程恩驕摸了摸鼻子,擺了擺手,示意自己沒問題。
早餐涵蓋中式和西式,有熱狗三明治咖啡,還有煎餅小米粥玉米棒。
「你怎麼買這麼多,我們兩個也吃不完呀。」蘇填因把小米粥和咖啡拿了出來,兩個都擺出來,用目光詢問程恩驕想喝什麼。
程恩驕說,「我喝咖啡吧,開車提神。」
蘇填因就拿過吸管幫他把咖啡口扎開,然後遞到他嘴邊。
其實這個動作是很下意識的,蘇填因平常在家投餵蘇填芝做慣了這個事情,因而扎開後他也沒有思考就放到對方嘴巴旁邊了。
等他要緊急撤回自己這一行為的時候,吸管口又很冒失地戳到了程恩驕的下巴,下一刻,程恩驕就拽住他的手就著吸管喝了一口。
手心和手腕相觸的時候,蘇填因毫不懷疑自己的心跳快跳出八百邁了,緊張的他都不敢呼吸。

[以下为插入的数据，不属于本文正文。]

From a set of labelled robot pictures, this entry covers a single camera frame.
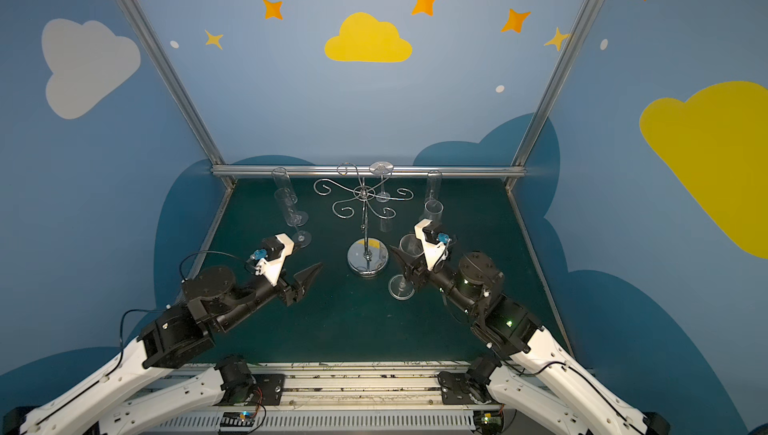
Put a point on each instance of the aluminium back frame rail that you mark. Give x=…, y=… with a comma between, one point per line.
x=311, y=171

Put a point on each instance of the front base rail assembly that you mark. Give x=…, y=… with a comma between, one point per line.
x=353, y=398

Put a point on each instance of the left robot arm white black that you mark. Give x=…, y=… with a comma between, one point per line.
x=105, y=402

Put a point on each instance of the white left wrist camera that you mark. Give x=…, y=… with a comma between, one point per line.
x=268, y=260

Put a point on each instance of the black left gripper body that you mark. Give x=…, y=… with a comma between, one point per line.
x=288, y=288

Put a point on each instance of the aluminium left corner post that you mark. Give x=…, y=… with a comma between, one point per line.
x=144, y=31

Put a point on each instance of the clear wine glass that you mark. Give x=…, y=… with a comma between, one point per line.
x=433, y=210
x=403, y=285

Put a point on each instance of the chrome wine glass rack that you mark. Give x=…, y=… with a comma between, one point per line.
x=367, y=256

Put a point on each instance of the clear flute glass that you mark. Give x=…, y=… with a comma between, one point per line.
x=433, y=185
x=292, y=218
x=383, y=210
x=283, y=181

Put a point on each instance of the aluminium corner post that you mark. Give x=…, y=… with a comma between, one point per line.
x=583, y=23
x=144, y=31

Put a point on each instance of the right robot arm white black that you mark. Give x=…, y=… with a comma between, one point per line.
x=529, y=370

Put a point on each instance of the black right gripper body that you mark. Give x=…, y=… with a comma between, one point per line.
x=420, y=271

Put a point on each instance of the aluminium right corner post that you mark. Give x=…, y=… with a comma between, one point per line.
x=583, y=23

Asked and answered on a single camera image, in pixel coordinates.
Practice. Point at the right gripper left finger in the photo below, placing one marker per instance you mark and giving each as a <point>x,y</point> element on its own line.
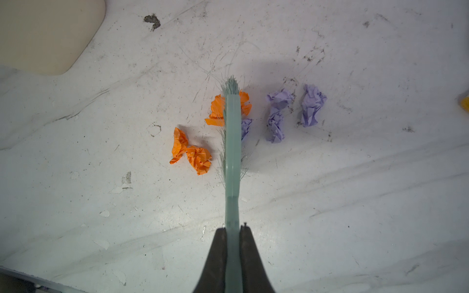
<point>212,279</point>

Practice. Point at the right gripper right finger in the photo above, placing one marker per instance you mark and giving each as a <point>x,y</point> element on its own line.
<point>254,276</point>

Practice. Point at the green hand brush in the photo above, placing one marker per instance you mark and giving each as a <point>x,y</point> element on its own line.
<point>232,177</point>

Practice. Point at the orange purple scrap centre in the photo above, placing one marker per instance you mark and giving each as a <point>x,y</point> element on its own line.
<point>198,157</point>

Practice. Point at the purple paper scrap small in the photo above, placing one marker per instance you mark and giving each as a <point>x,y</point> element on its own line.
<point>245,127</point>

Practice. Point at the orange paper scrap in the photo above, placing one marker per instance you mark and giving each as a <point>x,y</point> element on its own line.
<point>216,117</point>

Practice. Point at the orange purple scrap near brush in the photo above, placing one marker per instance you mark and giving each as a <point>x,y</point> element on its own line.
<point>278,101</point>

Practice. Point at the white cotton glove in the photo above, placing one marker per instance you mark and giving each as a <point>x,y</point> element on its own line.
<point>463,101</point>

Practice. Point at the yellow-lined trash bin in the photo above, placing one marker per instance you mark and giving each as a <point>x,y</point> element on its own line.
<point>47,37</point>

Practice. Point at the aluminium front rail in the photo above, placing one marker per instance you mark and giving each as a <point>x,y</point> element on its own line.
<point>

這一口好像很漫長,直到程恩驕被苦的一個激靈他才收了手,將咖啡杯放到車台上。
原來對方握的力度並不緊,是自己很容易拋掉的力度。
「叮」一聲,車燈亮起,代表車前窗已經清洗乾淨。
程恩驕又檢查了一下蘇填因的安全帶,說,「那我們就準備出發吧。」
蘇填因咬著小米粥的吸管點了點頭。
沒有響起車發動的聲音,蘇填因納悶的看了一眼程恩驕,只見男人也用一種很無奈的目光盯著他,他只好鬆開了嘴,弱弱地問了一句,「怎麼了?」
「你不擠嗎,填因?」程恩驕說。
「有一些。」他不好意思的回答。
程恩驕直視著前方,用手指敲打著方向盤,過了會兒他說,「填因,我還算個好人,也不會對你做什麼。你可以把你的書包放到車后座嗎,有需要的話你再拿,背一路很累。」
書包,對,書包。
蘇填因這才意識到原來從上車起他的書包非常牢靠地鎖在他的背上,而他卻毫無知覺。不好意思地把書包放到后座,他尷尬地吐了下舌頭,小聲說,「我忘了,不是故意的。」
程恩驕當做沒聽到,轉彎的時候笑了下。
蘇填因也不知道要到哪裡看煙花秀,那個票上的地點拍的很模糊,他只看到了時間。
「我們要去哪兒啊。」他已經把小米粥喝完了,找了個塑膠袋充當垃圾袋。